No sé por qué llamé a mi madre. Es todo muy inconsciente. La escuché llorar y me aparté. Recuerdo que el tren me pasó a centímetros. Luego tuve una crisis y me dejaron ingresado en el Hospital Puerta de Hierro. Al principio fue horrible: 24 horas aislado, a las 48 horas te dejan hablar 10 minutos con tus padres…, me desmayé varias veces. Todo está vigilado, las ventanas son de metacrilato, después estás en una habitación con un compañero, te medican, haces terapia, te enseñan… Me vino muy bien. Aprendí a controlar la ansiedad, llegas ahí, no eres nadie y te medio encuentras y encima conocí gente en muchas peores circunstancias que la mía”.
Demasiado atentos a lo que pasa fuera y poco a lo que pasa dentro
Los psicólogos y psiquiatras tienen más trabajo que nunca, incluso notan que entre los jóvenes está cambiando la percepción que tenían de su labor y ya no les resulta tan raro comentar con los amigos que necesitan de su ayuda. Aun así, son más féminas las que acuden a sus consultas porque, como explica la psicóloga Irene Bautista, “las mujeres somos más verbales y entendemos mejor la acción de ayuda”. Los chicos lo tienen más difícil porque entre ellos no es tan frecuente hablar de emociones y aún pesa esa idea ancestral de que los hombres no lloran o no deben hacerlo.
Para esquivar la ansiedad hay que evitar especialmente estar más preocupados por lo que pasa fuera que por lo que pasa dentro.
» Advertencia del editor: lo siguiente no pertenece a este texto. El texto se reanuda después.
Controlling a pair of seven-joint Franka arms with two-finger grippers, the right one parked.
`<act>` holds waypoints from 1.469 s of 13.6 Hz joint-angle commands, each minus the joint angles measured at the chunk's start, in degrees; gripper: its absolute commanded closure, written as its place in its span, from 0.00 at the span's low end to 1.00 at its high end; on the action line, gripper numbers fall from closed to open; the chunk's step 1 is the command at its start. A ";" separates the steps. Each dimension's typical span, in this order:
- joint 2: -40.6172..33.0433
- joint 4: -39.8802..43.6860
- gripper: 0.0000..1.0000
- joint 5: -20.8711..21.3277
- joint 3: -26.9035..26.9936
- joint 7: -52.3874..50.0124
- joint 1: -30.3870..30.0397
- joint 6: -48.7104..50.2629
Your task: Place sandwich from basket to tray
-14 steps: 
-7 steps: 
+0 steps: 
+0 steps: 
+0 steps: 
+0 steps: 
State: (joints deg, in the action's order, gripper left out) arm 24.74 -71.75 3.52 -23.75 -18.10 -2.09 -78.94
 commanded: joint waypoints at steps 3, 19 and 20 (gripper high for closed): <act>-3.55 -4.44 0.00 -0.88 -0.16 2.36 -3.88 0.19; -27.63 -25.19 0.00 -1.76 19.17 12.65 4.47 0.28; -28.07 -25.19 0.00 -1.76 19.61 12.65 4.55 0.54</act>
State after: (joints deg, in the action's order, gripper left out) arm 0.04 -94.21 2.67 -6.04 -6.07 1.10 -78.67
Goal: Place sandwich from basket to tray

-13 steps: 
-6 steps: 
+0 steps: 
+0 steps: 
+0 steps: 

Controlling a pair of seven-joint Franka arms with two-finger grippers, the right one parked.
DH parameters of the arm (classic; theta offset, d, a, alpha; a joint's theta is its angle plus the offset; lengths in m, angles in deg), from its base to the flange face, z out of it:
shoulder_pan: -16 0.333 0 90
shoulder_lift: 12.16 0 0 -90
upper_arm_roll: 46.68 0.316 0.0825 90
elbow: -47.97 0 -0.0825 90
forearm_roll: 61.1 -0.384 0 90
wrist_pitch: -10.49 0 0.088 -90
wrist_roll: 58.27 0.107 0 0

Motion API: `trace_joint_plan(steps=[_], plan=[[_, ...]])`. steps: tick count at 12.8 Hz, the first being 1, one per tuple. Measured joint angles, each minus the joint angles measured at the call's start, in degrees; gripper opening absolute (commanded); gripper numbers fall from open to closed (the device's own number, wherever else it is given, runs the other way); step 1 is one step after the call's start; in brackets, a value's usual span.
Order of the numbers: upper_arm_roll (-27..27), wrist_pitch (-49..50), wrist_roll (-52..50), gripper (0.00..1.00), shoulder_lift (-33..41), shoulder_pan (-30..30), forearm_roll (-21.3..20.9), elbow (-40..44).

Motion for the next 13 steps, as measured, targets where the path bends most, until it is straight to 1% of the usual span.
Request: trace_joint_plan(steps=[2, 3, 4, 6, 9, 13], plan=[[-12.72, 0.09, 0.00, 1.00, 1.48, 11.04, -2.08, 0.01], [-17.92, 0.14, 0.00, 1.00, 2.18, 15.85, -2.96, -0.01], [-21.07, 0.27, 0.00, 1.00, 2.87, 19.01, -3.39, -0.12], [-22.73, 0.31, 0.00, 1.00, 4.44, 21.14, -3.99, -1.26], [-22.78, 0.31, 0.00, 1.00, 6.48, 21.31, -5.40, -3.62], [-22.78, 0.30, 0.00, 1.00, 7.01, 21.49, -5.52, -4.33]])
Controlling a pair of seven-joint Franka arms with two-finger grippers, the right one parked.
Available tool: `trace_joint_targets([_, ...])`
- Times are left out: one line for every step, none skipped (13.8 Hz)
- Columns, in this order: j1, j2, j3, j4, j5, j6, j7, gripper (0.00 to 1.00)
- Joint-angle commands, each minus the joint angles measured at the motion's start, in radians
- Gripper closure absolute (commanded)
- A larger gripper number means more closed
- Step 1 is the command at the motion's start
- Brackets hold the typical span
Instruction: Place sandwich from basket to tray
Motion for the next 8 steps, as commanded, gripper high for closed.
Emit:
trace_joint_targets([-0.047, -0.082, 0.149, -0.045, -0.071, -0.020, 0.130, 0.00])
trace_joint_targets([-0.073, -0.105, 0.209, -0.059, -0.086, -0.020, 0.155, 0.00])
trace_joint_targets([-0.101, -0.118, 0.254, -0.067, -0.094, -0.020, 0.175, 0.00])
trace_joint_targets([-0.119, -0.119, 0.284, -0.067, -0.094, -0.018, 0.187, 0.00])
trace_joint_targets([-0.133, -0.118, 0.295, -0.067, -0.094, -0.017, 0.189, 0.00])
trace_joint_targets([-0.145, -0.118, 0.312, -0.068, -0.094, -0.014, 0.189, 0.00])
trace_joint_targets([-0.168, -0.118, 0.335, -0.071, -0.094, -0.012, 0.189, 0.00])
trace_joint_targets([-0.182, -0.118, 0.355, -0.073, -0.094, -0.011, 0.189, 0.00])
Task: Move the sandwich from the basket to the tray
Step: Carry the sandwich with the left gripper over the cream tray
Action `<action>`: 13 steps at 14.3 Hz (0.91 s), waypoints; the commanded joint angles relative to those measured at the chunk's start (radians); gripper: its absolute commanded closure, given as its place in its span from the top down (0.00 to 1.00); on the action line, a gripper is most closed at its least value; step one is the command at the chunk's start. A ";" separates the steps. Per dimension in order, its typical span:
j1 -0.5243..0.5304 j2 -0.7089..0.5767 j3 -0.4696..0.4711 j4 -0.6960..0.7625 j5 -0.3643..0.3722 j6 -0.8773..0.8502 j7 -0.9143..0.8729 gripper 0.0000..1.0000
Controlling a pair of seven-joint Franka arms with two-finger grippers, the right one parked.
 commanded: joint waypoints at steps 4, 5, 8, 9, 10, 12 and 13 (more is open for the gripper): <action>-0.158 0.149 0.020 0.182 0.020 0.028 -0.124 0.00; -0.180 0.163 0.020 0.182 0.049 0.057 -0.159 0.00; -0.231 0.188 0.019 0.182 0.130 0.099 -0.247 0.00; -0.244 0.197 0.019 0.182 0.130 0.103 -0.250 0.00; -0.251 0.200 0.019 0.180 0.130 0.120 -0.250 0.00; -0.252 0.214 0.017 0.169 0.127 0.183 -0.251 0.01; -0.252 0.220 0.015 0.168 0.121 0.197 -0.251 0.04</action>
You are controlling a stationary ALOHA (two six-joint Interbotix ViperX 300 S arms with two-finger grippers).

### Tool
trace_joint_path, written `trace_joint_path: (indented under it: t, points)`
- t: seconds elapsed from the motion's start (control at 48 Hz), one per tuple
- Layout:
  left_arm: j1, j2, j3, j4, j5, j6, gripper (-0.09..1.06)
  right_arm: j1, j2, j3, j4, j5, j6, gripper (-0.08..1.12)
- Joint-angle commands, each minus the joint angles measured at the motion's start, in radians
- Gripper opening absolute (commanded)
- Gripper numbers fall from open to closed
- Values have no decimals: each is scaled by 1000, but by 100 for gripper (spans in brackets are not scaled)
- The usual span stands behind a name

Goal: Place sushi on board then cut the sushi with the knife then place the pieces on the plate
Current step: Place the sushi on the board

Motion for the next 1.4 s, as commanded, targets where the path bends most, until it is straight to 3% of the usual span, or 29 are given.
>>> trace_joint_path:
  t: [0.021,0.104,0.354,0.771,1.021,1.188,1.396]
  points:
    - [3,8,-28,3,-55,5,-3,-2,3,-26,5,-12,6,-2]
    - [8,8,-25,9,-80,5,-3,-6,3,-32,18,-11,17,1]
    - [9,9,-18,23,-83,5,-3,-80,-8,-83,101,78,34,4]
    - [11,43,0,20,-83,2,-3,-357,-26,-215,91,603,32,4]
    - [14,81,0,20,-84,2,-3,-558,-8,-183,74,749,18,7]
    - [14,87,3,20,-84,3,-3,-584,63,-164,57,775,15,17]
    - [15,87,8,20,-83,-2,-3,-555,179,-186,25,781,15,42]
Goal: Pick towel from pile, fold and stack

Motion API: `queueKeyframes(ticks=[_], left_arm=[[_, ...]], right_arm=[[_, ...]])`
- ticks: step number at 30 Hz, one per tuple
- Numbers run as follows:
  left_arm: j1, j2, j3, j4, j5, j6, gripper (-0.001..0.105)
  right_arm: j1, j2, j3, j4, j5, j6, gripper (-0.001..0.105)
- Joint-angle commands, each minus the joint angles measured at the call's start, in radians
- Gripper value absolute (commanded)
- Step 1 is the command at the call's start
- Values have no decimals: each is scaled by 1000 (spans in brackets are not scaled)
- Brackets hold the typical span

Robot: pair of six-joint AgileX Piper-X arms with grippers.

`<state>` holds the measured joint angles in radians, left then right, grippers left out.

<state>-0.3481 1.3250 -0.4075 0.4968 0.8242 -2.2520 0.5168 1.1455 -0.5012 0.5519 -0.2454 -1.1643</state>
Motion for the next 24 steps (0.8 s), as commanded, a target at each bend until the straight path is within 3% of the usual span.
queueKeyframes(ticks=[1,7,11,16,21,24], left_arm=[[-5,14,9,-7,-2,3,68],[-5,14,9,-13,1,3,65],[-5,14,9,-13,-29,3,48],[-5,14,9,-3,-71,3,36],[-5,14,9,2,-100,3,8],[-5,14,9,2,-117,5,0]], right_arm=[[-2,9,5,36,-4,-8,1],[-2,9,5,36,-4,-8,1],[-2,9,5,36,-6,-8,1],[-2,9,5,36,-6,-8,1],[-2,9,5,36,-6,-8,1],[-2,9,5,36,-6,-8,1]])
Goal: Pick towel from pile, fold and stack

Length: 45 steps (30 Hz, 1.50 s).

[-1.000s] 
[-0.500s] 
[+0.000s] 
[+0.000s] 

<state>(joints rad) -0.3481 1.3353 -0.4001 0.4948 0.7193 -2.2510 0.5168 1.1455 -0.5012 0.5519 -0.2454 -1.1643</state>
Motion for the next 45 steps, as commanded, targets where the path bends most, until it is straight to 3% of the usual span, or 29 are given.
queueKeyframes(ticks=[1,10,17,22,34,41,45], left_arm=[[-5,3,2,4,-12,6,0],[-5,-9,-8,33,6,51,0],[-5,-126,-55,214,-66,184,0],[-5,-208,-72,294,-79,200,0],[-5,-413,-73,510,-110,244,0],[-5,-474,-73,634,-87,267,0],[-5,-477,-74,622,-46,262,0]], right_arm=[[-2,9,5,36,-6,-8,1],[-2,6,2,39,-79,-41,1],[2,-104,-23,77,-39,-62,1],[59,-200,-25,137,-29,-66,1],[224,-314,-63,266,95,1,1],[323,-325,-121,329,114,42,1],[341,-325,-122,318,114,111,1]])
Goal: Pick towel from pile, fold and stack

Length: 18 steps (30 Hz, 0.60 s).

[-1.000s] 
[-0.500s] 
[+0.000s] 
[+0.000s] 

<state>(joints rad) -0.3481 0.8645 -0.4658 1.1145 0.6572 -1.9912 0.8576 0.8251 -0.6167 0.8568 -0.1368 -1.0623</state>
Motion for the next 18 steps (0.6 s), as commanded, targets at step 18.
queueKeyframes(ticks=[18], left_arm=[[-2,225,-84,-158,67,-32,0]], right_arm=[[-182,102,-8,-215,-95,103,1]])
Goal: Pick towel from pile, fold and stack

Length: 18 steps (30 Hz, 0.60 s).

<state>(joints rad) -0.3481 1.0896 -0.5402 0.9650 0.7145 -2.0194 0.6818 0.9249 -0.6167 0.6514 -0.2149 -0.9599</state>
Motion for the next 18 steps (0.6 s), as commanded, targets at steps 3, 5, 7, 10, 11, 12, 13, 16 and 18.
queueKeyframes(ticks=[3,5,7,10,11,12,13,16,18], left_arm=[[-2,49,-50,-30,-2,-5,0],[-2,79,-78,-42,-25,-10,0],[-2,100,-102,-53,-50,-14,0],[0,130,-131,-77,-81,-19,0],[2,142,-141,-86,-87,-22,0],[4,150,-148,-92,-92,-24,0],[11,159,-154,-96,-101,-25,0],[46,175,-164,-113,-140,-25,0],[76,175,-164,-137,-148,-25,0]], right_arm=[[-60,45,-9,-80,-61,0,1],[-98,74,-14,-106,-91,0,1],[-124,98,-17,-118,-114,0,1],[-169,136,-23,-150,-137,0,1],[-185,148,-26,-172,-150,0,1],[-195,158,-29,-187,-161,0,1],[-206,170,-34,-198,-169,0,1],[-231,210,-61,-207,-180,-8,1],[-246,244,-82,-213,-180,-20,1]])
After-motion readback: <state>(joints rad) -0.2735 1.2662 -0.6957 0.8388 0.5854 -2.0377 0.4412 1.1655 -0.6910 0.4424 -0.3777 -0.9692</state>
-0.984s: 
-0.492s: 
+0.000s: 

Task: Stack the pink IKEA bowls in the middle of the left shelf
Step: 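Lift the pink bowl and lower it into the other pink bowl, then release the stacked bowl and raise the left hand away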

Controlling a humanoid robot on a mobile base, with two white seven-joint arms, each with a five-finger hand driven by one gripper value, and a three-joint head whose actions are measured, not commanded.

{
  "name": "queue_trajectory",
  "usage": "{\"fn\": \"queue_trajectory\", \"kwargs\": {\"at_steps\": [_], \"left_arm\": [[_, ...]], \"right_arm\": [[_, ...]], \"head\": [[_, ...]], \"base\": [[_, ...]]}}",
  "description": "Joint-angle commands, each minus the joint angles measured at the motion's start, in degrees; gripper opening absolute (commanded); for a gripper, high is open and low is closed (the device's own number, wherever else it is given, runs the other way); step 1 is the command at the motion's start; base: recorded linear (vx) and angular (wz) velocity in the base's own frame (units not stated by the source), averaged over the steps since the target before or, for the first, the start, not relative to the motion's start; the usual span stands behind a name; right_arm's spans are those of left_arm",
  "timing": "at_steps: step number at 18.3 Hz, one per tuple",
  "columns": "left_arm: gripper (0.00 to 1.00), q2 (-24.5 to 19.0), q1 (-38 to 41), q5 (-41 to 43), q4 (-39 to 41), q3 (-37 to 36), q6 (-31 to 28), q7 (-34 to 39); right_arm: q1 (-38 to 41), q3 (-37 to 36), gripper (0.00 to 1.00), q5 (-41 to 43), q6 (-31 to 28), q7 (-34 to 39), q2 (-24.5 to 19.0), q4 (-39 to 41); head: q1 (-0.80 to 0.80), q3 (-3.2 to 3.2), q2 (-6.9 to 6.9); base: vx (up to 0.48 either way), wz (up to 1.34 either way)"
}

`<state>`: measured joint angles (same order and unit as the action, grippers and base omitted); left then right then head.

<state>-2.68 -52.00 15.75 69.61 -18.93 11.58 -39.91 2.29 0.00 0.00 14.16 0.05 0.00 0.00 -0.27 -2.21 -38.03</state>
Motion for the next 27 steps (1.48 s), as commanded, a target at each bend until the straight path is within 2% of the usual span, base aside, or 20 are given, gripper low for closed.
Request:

Bautista recomienda dejar a un lado todos los tengo y debería: tengo que encontrar un trabajo, debería estar más delgado, tendría que conectar más con la gente…, y centrarse en lo que uno quiere y necesita. Buscar relaciones reales, trabajar en casa con las emociones buenas y malas, educar y no salvar, preguntar de forma abierta para acompañar no para juzgar y, sobre todo, conocernos y escucharnos. “No hay una varita mágica para conseguirlo”, sentencia, “nos tenemos que dedicar tiempo y somos cada uno de nosotros los que tenemos que hacernos cargo de nuestra vida. Escucharnos para saber qué nos gusta y que no y luego pararnos a pensar qué vamos a hacer para conseguirlo”.